Augmented Reality
Augmented Reality for Visualization, Interaction and Simulation in Robotic Applications
The Fraunhofer IFF’s Robotic Systems Business Unit develops cross-project tools and software components for the creation of applications with augmented reality. The advantages and basic functions of our own software architecture are applied to distributed robotic applications and the countless software modules produce with it, including not only our own marker system but also modules for classic functions of mobile robots such as localization and data fusion. They are also suitable for visualization that requires tracking users or a camera.
Live and Offline Visualization Sensor Data in the Context of Real Environments
The system can be used to produce applications that represent and present equipment and systems and to support robot programming by end users or for demonstration and training purposes. It supports developers in their work and the creation of new and innovative robots and the programming of applications. Local embedding of sensor data from such sources as laser scanners, 3D sensors or even cameras in a real scene facilitates rapid and intuitive diagnosis of problems like calibration errors.

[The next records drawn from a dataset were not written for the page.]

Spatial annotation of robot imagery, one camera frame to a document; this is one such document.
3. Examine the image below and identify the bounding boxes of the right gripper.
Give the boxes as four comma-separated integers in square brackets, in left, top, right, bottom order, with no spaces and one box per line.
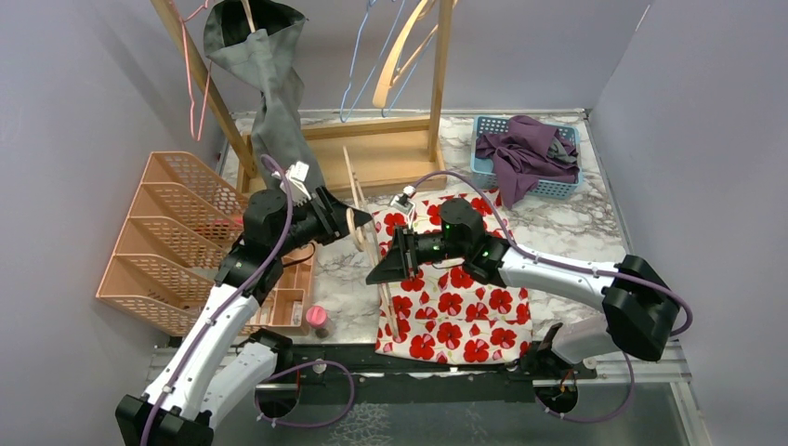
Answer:
[367,223,468,284]

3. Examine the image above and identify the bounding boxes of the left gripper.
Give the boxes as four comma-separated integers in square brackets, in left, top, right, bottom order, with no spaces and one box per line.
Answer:
[273,185,373,257]

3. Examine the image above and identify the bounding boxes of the wooden hanger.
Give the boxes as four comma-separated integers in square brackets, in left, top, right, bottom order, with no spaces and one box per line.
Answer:
[372,1,457,111]
[343,146,400,339]
[241,0,257,33]

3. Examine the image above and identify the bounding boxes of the red poppy print cloth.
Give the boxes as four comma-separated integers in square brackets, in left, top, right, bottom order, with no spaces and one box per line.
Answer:
[370,189,534,365]

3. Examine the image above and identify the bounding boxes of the grey skirt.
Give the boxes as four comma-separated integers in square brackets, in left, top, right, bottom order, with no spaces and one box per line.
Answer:
[204,1,325,191]

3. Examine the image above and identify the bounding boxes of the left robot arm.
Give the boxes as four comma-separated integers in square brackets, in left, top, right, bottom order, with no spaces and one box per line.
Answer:
[115,187,373,445]

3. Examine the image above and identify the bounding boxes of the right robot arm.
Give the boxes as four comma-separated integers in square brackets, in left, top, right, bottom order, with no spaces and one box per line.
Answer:
[366,198,686,378]

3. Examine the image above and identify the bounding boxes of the wooden clothes rack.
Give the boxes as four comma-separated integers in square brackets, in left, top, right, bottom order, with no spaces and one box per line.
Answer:
[152,1,452,197]

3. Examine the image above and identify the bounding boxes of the pink capped bottle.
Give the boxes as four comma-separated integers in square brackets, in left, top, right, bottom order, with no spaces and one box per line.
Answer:
[305,305,334,339]

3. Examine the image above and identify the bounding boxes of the peach compartment tray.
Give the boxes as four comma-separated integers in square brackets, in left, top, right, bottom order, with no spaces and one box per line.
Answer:
[240,243,316,337]

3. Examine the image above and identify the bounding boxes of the blue plastic basket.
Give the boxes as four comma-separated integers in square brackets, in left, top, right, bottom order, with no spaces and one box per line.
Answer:
[470,115,584,207]

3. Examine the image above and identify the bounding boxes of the peach plastic file organizer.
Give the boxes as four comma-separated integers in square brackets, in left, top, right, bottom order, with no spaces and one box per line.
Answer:
[96,151,248,336]

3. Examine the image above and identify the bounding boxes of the purple cloth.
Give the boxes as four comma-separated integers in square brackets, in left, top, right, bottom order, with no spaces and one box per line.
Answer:
[476,115,581,208]

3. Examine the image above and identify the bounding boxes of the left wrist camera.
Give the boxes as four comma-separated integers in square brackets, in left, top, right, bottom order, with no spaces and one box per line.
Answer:
[272,161,311,206]

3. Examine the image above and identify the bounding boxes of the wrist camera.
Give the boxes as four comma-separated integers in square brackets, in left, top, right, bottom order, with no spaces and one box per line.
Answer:
[389,185,416,216]
[272,161,311,206]

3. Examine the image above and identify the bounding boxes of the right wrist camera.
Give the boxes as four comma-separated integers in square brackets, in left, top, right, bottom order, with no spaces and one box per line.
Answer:
[389,185,416,216]

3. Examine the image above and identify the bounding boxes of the blue wire hanger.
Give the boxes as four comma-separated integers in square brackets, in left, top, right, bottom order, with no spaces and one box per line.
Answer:
[338,1,438,124]

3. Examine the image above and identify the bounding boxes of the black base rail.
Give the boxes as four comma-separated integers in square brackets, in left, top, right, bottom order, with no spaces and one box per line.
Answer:
[254,344,597,416]

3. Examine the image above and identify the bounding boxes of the pink wire hanger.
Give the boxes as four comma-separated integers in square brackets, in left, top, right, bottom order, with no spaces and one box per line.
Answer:
[169,0,219,144]

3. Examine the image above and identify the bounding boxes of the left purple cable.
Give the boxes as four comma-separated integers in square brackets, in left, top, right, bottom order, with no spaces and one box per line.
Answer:
[138,153,359,446]

AR CAVE: An HRI Simulation Environment
The AR CAVE is a space equipped with sensors that scan object and people in it, three-dimensionally in real time. This installation efficiently simulates situations with human-robot interaction for planning, analysis and demonstration without any machine components endangering experimenting individuals. To do so, real and computer generated objects such as robots or machines are combined by continuously scanning of real objects in 3D, inserting virtual robots and simulating the physical interaction between both worlds.
Data is output visually with the aid of augmented reality using selectable stationary cameras and novel, compact AR glasses with integrated stereo cameras, which are worn by interacting users in the space.
The system can be varied to include real and virtual robots; real robot controllers in real environments and virtual robots in simulation environments or simulated and real sensor systems. Use scenarios cover situation adjustment and analysis as well as training and education. The system is currently in development and as one of the priorities of the ViERforES research project.